2.1. Minimal versions of the above:

    A. The minimal user tools are an http server and client.  Use
    appropriate tooling to support generating and receiving hundreds to
    thousands of simultaneous requests.

    B. The minimal network manager is probably chutney.  It needs the
    ability to export information about networks, to "wait until
    bootstrapped", to export information about servers, and so on.  Its
    network list needs to turn into a database of named networks.

    C. Testcases need to be independent, and ideally abstracted.  They
    shouldn't run in-process with chutney.  For starters, they can
    duplicate the current functionality of test-network and of dgoulet's
    hidden service tests.  Probing for features can be keyword-based.
    reporting results can use some logging framework.

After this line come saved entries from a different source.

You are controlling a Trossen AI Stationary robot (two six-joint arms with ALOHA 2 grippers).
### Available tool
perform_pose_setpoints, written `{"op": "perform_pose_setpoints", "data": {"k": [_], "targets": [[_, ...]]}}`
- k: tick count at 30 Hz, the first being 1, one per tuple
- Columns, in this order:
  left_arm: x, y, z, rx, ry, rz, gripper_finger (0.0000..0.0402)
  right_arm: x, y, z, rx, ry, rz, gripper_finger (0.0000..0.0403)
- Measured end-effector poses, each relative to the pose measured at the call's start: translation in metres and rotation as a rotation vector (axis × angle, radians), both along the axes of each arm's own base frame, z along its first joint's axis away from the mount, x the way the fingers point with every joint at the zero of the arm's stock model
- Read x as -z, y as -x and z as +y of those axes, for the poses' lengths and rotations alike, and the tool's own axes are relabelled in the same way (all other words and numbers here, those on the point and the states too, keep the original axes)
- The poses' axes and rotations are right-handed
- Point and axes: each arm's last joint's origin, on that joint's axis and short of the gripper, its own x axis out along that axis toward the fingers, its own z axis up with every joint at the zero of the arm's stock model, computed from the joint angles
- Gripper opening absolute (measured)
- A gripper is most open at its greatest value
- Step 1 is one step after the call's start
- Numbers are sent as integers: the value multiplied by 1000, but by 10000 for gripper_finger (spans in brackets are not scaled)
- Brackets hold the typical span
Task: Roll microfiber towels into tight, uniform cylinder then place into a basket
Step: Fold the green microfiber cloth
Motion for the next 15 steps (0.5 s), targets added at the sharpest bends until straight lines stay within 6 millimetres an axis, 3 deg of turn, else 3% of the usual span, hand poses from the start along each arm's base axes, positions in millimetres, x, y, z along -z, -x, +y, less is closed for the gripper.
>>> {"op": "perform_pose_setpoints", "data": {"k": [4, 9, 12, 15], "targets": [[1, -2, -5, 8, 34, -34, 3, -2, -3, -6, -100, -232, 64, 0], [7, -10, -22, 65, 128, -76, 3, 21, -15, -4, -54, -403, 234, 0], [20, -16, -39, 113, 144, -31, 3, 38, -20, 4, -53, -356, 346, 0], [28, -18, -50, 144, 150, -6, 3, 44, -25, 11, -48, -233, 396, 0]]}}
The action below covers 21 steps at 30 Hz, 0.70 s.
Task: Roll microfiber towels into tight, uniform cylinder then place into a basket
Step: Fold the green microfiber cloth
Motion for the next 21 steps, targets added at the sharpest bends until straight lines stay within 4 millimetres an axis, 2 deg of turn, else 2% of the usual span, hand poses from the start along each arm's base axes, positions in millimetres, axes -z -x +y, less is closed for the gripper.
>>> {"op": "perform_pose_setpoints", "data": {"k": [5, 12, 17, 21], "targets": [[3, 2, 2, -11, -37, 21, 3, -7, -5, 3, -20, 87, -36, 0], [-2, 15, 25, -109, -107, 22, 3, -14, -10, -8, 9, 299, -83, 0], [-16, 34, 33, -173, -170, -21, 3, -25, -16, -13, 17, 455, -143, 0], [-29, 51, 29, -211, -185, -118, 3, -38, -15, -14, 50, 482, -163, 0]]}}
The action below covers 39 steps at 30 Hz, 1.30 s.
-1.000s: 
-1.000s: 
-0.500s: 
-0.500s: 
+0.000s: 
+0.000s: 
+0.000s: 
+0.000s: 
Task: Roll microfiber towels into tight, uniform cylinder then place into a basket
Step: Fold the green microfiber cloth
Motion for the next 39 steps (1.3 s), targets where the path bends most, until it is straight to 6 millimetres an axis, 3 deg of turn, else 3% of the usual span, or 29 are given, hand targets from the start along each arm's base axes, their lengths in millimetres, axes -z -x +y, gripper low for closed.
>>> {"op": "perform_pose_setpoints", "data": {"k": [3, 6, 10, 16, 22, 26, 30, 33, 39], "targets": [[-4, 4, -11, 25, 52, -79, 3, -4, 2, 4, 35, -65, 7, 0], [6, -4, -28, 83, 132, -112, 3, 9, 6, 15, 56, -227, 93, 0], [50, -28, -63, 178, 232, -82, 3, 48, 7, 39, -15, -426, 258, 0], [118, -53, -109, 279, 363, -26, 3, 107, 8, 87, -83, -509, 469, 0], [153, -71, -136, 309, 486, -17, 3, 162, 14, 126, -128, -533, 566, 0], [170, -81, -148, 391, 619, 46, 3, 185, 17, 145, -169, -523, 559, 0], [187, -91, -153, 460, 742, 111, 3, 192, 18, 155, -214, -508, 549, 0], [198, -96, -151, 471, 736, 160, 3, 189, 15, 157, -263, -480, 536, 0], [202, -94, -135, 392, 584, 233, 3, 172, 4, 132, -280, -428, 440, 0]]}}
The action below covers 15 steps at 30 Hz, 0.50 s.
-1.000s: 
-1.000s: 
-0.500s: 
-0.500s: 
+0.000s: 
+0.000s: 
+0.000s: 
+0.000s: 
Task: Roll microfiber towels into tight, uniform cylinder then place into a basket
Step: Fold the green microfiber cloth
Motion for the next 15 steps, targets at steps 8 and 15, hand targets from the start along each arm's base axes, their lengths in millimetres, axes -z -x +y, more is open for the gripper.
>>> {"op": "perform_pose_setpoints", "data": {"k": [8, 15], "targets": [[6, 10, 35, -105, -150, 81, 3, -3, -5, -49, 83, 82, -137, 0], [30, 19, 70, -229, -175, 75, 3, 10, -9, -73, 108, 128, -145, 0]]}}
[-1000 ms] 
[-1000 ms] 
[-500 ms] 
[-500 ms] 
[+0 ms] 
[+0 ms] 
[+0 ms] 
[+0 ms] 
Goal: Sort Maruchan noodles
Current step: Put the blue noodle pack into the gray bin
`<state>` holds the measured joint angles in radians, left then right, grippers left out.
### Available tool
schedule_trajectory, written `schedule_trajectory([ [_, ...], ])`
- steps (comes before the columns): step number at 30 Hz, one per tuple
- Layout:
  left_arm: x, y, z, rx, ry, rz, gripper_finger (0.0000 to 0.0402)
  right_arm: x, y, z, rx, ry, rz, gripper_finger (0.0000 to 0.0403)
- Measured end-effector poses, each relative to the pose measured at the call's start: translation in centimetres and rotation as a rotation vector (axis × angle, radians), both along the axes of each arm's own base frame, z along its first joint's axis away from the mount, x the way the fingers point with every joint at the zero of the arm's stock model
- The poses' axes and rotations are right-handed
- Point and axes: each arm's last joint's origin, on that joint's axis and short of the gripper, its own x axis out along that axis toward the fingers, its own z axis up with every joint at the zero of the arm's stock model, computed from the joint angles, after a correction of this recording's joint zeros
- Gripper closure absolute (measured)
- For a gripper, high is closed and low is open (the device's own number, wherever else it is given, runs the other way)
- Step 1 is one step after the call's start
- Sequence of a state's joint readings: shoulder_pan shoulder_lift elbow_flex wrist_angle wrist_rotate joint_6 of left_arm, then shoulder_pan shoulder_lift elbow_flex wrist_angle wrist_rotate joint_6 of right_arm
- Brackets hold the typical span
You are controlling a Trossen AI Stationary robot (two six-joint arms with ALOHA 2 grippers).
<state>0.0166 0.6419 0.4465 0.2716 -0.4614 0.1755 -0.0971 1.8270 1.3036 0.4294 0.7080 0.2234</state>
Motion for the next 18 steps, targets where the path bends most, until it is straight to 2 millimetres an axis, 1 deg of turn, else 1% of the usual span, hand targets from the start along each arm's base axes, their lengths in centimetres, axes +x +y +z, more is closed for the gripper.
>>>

    D. The test driver can do its initial matching by keyword tags
    exported by the other objects.  It should treat testcases and
    networks as abitrary subprocesses that it can launch, so that they
    can be written in any language.

3. A short inventory of use-cases

- Voting
- Controllers
- HS
  * IP+RP up/down
  * HSDir up/down
  * Authenticated HS
- Bad clients
  * Wrong handshake
  * Wrong desc.
- Bad relays
  * dropping cells/circ/traffic
- Pathing
  * Does it behaves the way we think?
  * 4 hops for HS
- Relay
  * Up/Down
  * Multiple IPs for a single key
  * OOM handling
  * Scheduling
- Client
  * Does traffic goes through?
    - For HS and Exit
  * DNS testing
    - Caches at the exit
  * Stream isolation using n SocksPort
  * AddressMap

4. Longer-term

   We might look into using "The Internet" (no, not that one. The one
   at https://github.com/nsec/the-internet) on Linux to simulate latency
   between nodes.

   When designing tools and systems, we should do so with an eye to
   migrating them into shadow.

   We should refactor or adapt chutney to support using stem, to take
   advantage of stem's improved templating and control features, so
   we can better inspect running servers.  We should probably retain the
   original hands-off non-controller chutney design too, to better
   detect heisenbugs.

5. Immediate steps

   - Turn the above into a work plan.

   - Specify initial interfaces, with plan for migration to better ones
     once we have more experience.

   - Identify current chutney and test-network issues standing in the
     way of reliably getting current tests to work.

   - Refactor our current integration tests to the above framework.